Als wissenschaftliche Referenzen für Cystus052 werden das Institut für Molekulare Virologie der Universität Münster und deren Leiter Prof. Dr. Stefan Ludwig sowie das Friedrich-Löffler-Institut in Tübingen (Prof. Dr. Oliver Planz) genannt, aber auch die Berliner Charité. Hier sollen die klinischen Tests durchgeführt worden sein.

Als im Frühjahr diesen Jahres Cystus052 wieder verstärkt angepriesen wurde, diesmal zum Schutz vor der drohenden Schweinegrippe, haben wir uns an Prof. Dr. Theo Dingermann und Dr. Ilse Zündorf von der Universität Frankfurt gewandt, mit der Bitte, das Studienmaterial einmal genauer unter die Lupe zu nehmen.

Das Ergebnis dieser Recherche haben wir in der DAZ 19/2009 veröffentlicht. Zusammen mit Prof. Dr. Manfred Schubert-Zsilavecz von der Universität Frankfurt und Prof. Dr.
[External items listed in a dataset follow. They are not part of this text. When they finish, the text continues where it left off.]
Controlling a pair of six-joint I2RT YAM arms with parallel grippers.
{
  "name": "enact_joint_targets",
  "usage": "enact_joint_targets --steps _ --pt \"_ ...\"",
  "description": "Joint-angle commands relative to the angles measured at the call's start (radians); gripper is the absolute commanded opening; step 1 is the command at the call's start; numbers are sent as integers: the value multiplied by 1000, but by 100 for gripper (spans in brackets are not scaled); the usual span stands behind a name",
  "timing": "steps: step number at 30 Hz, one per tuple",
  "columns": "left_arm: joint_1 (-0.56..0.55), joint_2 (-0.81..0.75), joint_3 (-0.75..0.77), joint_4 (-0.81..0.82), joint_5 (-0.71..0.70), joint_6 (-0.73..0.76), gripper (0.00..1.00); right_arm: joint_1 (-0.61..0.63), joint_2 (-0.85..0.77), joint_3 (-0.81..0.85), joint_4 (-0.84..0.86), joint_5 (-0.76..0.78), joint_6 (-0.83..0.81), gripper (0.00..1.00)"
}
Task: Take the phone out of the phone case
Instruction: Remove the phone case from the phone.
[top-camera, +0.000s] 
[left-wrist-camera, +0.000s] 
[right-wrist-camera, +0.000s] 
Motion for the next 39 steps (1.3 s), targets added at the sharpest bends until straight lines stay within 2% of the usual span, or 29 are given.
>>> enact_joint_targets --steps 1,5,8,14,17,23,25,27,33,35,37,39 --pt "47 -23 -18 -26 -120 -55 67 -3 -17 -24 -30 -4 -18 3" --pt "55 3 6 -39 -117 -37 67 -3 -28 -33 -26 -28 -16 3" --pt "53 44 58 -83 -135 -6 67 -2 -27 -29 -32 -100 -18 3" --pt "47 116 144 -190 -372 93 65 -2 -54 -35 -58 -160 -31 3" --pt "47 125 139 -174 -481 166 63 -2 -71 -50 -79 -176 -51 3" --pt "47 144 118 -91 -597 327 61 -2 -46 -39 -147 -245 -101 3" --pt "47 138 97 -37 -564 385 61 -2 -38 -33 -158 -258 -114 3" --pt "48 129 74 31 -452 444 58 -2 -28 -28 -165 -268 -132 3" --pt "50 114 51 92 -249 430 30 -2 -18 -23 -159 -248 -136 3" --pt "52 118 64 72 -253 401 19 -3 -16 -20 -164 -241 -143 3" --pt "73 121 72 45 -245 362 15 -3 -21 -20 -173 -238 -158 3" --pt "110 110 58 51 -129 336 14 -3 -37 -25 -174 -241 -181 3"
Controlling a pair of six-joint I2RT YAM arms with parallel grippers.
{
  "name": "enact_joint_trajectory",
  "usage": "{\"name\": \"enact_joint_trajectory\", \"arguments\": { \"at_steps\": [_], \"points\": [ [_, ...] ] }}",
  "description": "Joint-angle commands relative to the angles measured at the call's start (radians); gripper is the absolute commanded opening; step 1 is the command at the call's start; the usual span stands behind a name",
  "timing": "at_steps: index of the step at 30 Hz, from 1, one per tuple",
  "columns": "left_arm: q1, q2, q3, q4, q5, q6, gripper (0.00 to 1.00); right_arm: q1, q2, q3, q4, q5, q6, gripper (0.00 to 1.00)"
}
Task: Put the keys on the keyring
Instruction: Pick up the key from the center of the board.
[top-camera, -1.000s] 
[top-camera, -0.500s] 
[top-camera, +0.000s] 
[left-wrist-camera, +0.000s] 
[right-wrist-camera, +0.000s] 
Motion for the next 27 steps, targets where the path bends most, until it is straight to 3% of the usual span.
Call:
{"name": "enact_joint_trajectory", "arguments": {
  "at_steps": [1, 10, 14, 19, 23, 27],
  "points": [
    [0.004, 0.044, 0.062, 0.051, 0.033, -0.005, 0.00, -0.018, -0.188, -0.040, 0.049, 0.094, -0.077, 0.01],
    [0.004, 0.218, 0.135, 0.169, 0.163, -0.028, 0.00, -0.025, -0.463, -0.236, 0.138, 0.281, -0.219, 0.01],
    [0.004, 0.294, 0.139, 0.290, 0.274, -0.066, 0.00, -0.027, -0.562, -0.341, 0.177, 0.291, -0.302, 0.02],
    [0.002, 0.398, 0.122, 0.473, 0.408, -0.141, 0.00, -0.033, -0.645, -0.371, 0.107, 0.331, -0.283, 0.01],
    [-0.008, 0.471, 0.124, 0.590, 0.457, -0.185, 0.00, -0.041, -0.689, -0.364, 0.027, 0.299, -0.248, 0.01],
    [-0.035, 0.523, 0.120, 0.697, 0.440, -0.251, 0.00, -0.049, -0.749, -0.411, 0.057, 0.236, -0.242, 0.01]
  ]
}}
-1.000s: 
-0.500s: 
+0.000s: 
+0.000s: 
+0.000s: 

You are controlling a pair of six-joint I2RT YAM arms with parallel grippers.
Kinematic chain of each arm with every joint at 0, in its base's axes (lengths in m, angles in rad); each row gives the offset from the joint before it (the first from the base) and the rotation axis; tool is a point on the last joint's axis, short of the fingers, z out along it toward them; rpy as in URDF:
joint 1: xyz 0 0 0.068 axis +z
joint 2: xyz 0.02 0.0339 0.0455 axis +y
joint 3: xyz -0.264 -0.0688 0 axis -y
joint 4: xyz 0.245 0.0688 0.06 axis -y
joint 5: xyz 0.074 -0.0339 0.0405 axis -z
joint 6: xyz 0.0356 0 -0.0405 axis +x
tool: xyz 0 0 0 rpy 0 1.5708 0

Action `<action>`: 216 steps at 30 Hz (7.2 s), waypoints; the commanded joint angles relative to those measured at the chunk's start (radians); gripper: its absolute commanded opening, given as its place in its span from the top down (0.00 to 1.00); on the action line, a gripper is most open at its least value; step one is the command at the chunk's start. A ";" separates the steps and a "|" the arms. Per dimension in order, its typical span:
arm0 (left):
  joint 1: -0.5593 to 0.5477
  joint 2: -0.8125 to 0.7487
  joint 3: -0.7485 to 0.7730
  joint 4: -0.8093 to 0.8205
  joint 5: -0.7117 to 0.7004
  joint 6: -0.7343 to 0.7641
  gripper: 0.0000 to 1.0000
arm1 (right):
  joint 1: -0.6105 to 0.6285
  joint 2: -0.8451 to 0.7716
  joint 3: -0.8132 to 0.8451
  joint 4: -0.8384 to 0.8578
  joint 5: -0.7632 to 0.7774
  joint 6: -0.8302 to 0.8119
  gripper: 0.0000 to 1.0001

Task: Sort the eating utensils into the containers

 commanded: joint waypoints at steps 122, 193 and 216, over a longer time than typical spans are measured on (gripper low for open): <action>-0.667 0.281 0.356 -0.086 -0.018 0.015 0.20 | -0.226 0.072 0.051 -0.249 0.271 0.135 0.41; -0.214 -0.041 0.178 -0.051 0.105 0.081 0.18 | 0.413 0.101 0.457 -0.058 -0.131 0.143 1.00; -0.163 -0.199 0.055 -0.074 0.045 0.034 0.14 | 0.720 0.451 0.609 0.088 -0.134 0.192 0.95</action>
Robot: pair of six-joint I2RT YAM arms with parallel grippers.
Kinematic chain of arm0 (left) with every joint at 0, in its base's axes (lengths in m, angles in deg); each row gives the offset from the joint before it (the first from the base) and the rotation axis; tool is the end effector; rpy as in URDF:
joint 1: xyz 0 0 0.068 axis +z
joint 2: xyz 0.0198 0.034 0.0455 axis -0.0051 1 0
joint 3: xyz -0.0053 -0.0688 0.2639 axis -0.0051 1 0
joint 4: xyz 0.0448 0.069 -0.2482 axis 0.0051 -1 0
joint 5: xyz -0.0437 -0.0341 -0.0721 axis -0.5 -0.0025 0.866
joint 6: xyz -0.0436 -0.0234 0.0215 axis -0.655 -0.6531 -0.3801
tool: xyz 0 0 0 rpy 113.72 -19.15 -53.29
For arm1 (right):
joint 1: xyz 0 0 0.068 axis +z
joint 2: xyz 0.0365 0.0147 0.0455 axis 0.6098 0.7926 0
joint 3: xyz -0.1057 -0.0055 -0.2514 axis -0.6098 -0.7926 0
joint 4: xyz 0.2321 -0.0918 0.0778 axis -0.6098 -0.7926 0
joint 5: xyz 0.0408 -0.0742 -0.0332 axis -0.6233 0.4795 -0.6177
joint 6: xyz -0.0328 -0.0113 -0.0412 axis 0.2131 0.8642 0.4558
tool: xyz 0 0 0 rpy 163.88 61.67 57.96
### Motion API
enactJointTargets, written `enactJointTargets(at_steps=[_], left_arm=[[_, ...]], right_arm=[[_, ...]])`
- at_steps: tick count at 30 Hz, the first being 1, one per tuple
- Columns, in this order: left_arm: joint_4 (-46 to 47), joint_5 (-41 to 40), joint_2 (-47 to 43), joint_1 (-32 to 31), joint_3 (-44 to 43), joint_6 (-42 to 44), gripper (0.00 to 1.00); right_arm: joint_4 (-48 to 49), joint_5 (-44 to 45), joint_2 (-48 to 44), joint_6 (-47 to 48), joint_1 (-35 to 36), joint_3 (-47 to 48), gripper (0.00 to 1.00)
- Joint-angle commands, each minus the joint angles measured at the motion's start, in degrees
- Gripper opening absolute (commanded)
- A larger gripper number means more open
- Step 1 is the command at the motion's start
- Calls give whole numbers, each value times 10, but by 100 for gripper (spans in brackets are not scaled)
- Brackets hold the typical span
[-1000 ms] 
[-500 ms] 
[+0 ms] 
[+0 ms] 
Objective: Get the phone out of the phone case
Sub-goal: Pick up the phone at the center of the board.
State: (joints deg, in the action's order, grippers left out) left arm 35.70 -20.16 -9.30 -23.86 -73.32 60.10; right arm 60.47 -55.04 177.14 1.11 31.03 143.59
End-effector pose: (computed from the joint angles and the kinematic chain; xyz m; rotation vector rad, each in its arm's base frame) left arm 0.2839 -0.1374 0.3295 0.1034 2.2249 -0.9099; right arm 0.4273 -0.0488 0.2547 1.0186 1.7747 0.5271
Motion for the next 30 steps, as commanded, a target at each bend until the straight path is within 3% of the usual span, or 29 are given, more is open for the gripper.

Thomas Winckler von der Universität Jena kamen Dingermann und Zündorf zu dem Schluss, dass aufgrund der ausgewerteten Studien nicht überzeugend abzuleiten ist, dass man sich durch Gurgeln oder Lutschen von Cystus052-Präparaten wirksam vor einer Influenza-Infektion schützen kann. Als Reaktion auf die kritische Bewertung reichte Professor Ludwig ein Manuskript bei der DAZ ein, das anhand von neuen Studienergebnissen die besondere Eignung von Cystus052 zur Influenzaprophylaxe untermauern und Zweifel an der Wirksamkeit ausräumen sollte. Coautor ist neben Prof. Dr Oliver Planz auch Prof. Dr. Dr. Holger Kiesewetter. Kiesewetter ist Leiter des Instituts für Transfusionsmedizin der Berliner Charité, das wegen eines pflanzlichen Potenzmittels im Frühjahr in die Schlagzeilen geraten war. Ein Doktorand von Kiesewetter hatte in Aussicht gestellt, dass schon bald ein pflanzliches "Viagra® " auf den Markt kommen werde. Das Ganze entpuppte sich als PR-Coup und rief die Staatsanwaltschaft auf den Plan. Sie soll inzwischen gegen Mitarbeiter der Berliner Charité wegen des Verstoßes gegen das Arzneimittelgesetz ermitteln (Spiegel online vom 12. Juni 2009). Kiesewetter war schon in der Vergangenheit wegen umstrittener Studien zu pflanzlichen Arzneimitteln und lukrativer Beraterverträge mit Pharmafirmen in den Verdacht geraten, Medizinisches mit Geschäftlichem zu vermischen (Spiegel online vom 26. März 2009). Doch nach wie vor ist Kiesewetter an der Berliner Charité tätig und nach wie vor scheint es Firmen und Kollegen zu geben, die an seiner Seriosität nicht zweifeln.

Vor diesem Hintergrund haben wir Dingermann, Zündorf, Schubert-Zsilavecz und Winckler gebeten, sich das eingereichte Manuskript zu Cystus052 näher anzusehen und mit ihnen über die neuen Daten gesprochen. Das Interview finden Sie neben den Ausführungen von Ludwig, Kiesewetter und Planz auf den Seiten 44 ff. Machen Sie sich Ihr eigenes Bild! Entscheiden Sie selber, ob Cystus052-Präparate ideale Produkte sind, um bestehende Konzepte der Influenza-Seuchenkontrolle sinnvoll und bevölkerungsnah zu ergänzen oder ob hier das profitable Geschäft mit der Angst im Vordergrund steht.